EMS workers arrived at Vogue within minutes of the lightning strike and were bewildered by what they saw on the floor: an intense cocoon of light in the vague form of a body. Understandably, the EMS workers were reluctant to put their unprotected hands in the cocoon of light, which might have been radioactive, electrically charged or otherwise dangerous. After several frantic hours, with policemen, firemen, and members of both the Environmental Protection Agency and Homeland Security conferring with each other, it was decided that the phenomenon surrounding Sheila was merely light and not dangerous. Nevertheless, this large disaster entourage waited for the arrival of personnel from some unknown federal agency. A large black van appeared. When its doors opened, several men and women dressed in stylish Hazmat suits bearing the initials UFA, for “Unknown
Federal Agency,” as well as Ralph Lauren Polo logos, lifted Sheila onto a stretcher, hung her Louis Vuitton purse on one of the stretcher’s handles, and placed her in a waiting ambulance.

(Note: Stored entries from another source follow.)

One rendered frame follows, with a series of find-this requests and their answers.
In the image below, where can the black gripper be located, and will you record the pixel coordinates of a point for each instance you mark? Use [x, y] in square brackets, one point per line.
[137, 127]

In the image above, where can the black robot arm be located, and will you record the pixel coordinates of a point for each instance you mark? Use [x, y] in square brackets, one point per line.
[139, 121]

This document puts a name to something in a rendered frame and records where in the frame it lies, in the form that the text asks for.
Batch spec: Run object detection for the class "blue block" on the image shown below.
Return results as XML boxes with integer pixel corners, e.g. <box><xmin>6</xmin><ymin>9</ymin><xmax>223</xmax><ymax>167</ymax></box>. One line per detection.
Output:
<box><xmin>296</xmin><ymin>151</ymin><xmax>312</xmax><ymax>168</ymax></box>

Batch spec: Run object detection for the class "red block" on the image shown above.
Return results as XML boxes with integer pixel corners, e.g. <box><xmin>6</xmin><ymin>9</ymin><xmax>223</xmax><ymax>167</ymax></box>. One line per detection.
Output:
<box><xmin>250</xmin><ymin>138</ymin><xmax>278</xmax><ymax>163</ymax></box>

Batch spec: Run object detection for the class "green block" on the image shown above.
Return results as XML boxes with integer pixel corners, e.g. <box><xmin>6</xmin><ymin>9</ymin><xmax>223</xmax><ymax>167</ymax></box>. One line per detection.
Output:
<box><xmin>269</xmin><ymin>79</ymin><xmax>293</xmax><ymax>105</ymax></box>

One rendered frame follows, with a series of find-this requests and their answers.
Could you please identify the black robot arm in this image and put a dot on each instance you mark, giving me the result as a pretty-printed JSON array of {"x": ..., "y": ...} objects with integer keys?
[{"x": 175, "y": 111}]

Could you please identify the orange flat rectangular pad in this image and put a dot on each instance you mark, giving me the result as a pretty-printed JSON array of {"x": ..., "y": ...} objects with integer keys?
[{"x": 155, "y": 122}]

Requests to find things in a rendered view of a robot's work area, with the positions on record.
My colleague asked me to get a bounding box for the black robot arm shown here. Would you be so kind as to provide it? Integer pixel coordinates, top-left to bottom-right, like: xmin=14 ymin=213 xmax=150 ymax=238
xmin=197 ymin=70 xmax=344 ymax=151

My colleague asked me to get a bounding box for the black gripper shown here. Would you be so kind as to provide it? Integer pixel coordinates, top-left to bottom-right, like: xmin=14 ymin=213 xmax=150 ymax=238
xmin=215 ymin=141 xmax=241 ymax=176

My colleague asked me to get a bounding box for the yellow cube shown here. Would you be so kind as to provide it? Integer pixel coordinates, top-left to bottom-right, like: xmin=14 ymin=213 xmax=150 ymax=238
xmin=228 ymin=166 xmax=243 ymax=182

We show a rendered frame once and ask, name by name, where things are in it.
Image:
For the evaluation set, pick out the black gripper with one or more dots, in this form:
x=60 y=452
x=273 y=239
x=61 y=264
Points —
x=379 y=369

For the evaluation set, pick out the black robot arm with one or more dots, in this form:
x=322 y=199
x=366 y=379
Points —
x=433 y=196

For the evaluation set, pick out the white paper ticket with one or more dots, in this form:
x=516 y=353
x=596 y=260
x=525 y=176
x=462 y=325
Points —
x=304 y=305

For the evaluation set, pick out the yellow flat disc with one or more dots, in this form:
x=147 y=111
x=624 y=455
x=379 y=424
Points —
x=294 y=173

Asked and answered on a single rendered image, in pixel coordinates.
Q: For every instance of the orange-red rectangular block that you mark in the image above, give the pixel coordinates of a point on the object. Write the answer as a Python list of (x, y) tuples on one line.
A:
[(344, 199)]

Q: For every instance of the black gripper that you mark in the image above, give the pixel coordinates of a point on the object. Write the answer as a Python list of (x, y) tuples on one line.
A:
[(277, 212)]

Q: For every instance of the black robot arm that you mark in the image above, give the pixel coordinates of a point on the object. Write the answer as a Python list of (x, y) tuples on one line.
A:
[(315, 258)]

Within 24 hours of the Sheila Bolt, news of the strange self-sustaining light that surrounded Sheila together with photographs of her ensconced within her cocoon of light were carried on every television station and social media site in the country. Virtually everyone on Facebook, for example, received an Instagram photo of Sheila from a friend with a notation like “Irving likes a photograph.” A video taken at Vogue and uploaded into YouTube went viral within hours. A film studio issued a press release that it was planning a movie about the event and had several “hot prospects,” for the leading role. Sheila, a woman essentially unknown outside of her suburban locale was about to become famous. And though Goodwin didn’t know it at the time, he was on the cusp of becoming infamous.

The Data Snatcher

I
n news features about him, Alex Pragat was characterized as a “Data Snatcher.” The term refers to the commercial practice of collecting, organizing and selling the vast amounts of data about individuals that is found on the web or extracted from their computers via software programs often called “spyware.” While Pragat had many competitors, his company, Pragat Corporation, was the largest, most successful and, given its aggressive methodology, most controversial data extraction company in the country.

So sophisticated and powerful were Pragat’s tools that with a few key strokes its researchers could produce a person’s dossier so steeped with personal information that it was likely that anyone who read it would know more about the individual in question than his friends, neighbors, or even his wife. To test the efficacy of and to improve its data snatching software, Pragat’s researchers would, on a daily basis, extract data about and track a specific group of people, all of whom were actually named “John Doe” or “Jane Doe.” Over the years, the researchers learned so much about their various Does that they began to feel a special kinship with them. When one John Doe died of cancer, for example, the staff made an anonymous gift in his name to the American Cancer Society.